Den Erzählungen nach war Jacob ein Geschenk des Himmels, durch das sich das verbitterte und eigenbrötlerische Wesen der Fleischmanns veränderte. Bald verstanden sich der Arzt und seine Frau bestens mit den Dorfbewohnern und wurden in den glücklichen Jahren, die sie in dem Haus am Strand verbrachten, zu beliebten und geschätzten Persönlichkeiten im Ort, bis es 1932 zur Tragödie kam. An einem frühen Junimorgen jenes Jahres ertrank der kleine Jacob, als er am Strand vor dem Haus spielte.

Alle Freude und alles Licht, das der ersehnte Sohn dem Ehepaar gebracht hatte, erloschen an jenem Morgen für immer. Im Winter 1932 ging es mit Fleischmanns Gesundheit zusehends bergab, und seine Ärzte wussten schon bald, dass er den nächsten Sommer nicht mehr erleben würde. Ein Jahr nach dem Unglück stellten die Anwälte der Witwe das Haus zum Verkauf. Es fand sich jedoch kein Käufer, und so stand das Haus am Ende des Strandes jahrelang leer und geriet langsam in Vergessenheit.

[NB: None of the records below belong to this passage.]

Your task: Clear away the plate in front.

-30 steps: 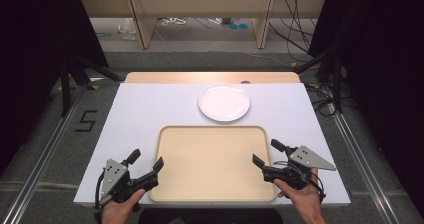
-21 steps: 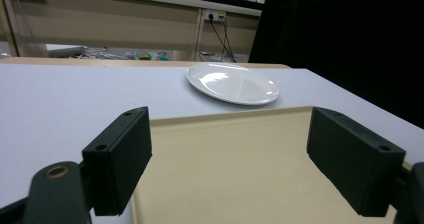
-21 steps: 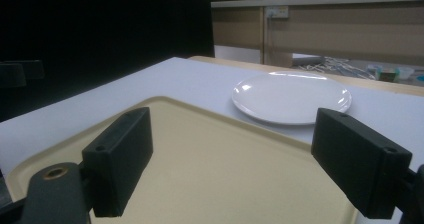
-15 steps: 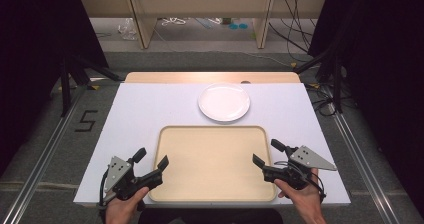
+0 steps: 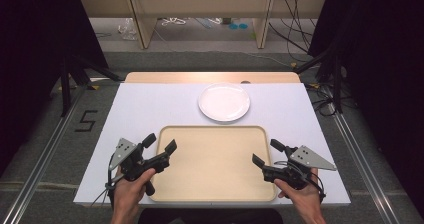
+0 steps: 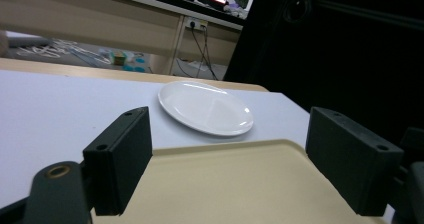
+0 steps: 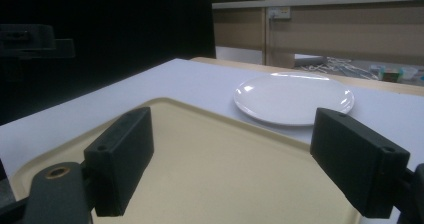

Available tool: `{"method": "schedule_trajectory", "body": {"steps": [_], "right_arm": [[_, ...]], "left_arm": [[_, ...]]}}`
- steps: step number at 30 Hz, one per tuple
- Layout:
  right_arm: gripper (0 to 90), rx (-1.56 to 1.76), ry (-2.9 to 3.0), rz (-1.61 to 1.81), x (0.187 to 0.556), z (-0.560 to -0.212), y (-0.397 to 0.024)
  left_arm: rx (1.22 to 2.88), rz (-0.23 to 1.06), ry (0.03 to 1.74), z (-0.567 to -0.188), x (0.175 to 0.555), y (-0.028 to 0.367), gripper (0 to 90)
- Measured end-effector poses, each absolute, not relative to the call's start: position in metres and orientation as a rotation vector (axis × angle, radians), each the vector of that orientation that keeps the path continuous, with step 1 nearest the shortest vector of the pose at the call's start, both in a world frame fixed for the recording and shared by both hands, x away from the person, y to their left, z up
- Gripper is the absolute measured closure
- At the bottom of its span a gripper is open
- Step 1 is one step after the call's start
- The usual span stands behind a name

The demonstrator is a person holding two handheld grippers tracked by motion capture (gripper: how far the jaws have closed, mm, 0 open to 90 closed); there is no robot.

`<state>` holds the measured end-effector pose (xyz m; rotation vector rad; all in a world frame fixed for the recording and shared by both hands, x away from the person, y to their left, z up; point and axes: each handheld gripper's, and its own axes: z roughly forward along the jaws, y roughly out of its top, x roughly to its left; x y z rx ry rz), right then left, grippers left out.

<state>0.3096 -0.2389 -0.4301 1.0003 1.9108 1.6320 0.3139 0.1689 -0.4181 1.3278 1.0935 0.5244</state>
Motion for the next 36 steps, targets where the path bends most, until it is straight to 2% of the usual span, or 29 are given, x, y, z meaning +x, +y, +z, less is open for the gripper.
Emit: {"method": "schedule_trajectory", "body": {"steps": [16, 25, 30, 34, 36], "right_arm": [[19.3, 0.984, 1.918, 1.651, 0.311, -0.430, -0.239], [19.7, 0.998, 1.909, 1.651, 0.311, -0.430, -0.241], [20.0, 0.991, 1.907, 1.643, 0.311, -0.429, -0.242], [20.1, 0.991, 1.913, 1.658, 0.311, -0.430, -0.242], [20.3, 0.995, 1.916, 1.654, 0.311, -0.429, -0.242]], "left_arm": [[1.342, 0.297, 1.168, -0.422, 0.379, 0.141, 19.5], [1.404, 0.233, 1.220, -0.425, 0.411, 0.120, 20.1], [1.377, 0.135, 1.266, -0.425, 0.428, 0.117, 20.1], [1.364, 0.119, 1.286, -0.427, 0.439, 0.116, 20.6], [1.342, 0.042, 1.344, -0.429, 0.449, 0.113, 21.1]]}}
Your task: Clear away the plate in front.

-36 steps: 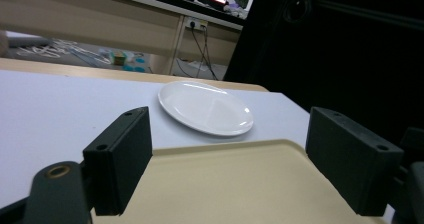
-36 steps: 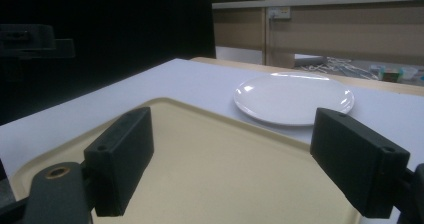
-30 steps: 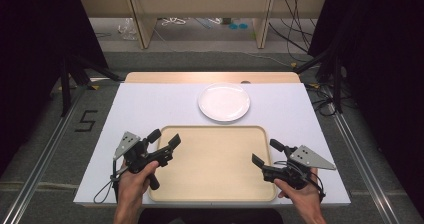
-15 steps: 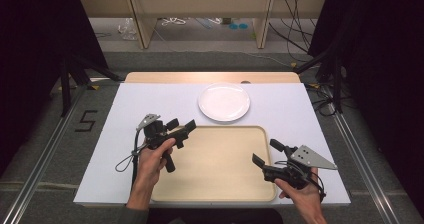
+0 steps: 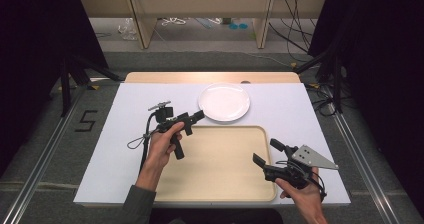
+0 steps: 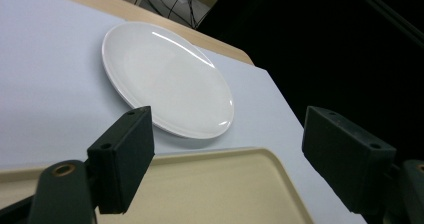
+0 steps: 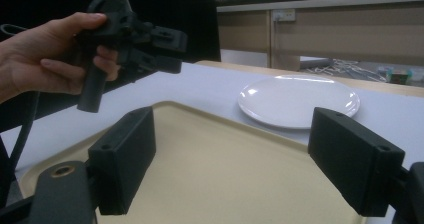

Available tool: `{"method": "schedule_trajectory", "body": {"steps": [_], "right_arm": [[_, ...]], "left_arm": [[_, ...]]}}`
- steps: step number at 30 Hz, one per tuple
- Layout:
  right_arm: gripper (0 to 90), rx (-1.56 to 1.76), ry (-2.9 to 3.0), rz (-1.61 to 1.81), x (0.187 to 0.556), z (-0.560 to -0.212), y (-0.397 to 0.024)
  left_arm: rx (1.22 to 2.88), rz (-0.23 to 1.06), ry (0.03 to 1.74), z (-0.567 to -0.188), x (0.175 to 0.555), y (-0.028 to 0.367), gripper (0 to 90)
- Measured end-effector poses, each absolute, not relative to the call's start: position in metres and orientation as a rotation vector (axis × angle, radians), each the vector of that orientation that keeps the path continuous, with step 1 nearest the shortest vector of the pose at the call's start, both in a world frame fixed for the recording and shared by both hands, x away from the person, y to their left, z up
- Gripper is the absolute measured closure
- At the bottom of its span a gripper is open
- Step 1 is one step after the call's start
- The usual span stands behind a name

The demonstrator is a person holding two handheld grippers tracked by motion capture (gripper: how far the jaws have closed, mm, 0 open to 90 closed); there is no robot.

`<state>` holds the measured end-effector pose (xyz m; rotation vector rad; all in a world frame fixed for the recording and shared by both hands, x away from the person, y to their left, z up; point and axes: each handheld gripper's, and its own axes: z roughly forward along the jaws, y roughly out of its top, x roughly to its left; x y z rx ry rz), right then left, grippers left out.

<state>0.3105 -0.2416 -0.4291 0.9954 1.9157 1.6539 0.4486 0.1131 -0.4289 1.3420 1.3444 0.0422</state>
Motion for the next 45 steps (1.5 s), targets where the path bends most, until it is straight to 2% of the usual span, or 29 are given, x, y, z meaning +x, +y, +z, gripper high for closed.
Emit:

Maximilian Carver hatte durch puren Zufall von seiner Existenz erfahren. Der Uhrmacher war auf dem Heimweg von einer Reise gewesen, um Ersatzteile und Werkzeug für seine Werkstatt einzukaufen, und hatte beschlossen, in dem Dorf zu übernachten. Beim Abendessen in dem kleinen Hotel des Ortes kam Maximilian mit dem Besitzer ins Gespräch und äußerte seinen langgehegten Wunsch, in einem Dorf wie diesem zu leben. Der Hotelbesitzer erzählte ihm von dem Haus, und Maximilian beschloss, die Weiterreise zu verschieben und sich das Haus am nächsten Tag anzusehen. Auf der Rückfahrt jonglierte er mit Zahlen und erwog die Möglichkeit, eine Uhrmacherwerkstatt in dem Dorf zu eröffnen. Er wartete noch acht Monate, bis er seiner Familie die Nachricht mitteilte, aber im Grunde seines Herzens hatte er die Entscheidung längst getroffen.

 

Der erste Tag in dem Haus am Strand blieb Max als eine kuriose Abfolge ungewöhnlicher Bilder in Erinnerung. Zunächst schaffte es Maximilian Carver irgendwie, kaum dass die Lieferwagen vor dem Haus angehalten hatten und Robin und Philip anfingen, das Gepäck auszuladen, über etwas zu stolpern, das wie ein alter Eimer aussah, und nach einer rasanten Stolperpartie auf dem weißen Zaun zu landen, von dem er über vier Meter niederriss.

»Alles in Ordnung, Schatz?«, fragte seine Frau.

»Alles bestens«, gab er zurück, den Fuß noch im Eimer. »Das ist ein gutes Omen.«

»Ich wusste, dass er das sagen würde«, grummelte Alicia.

Ihre Mutter warf ihr einen warnenden Blick zu.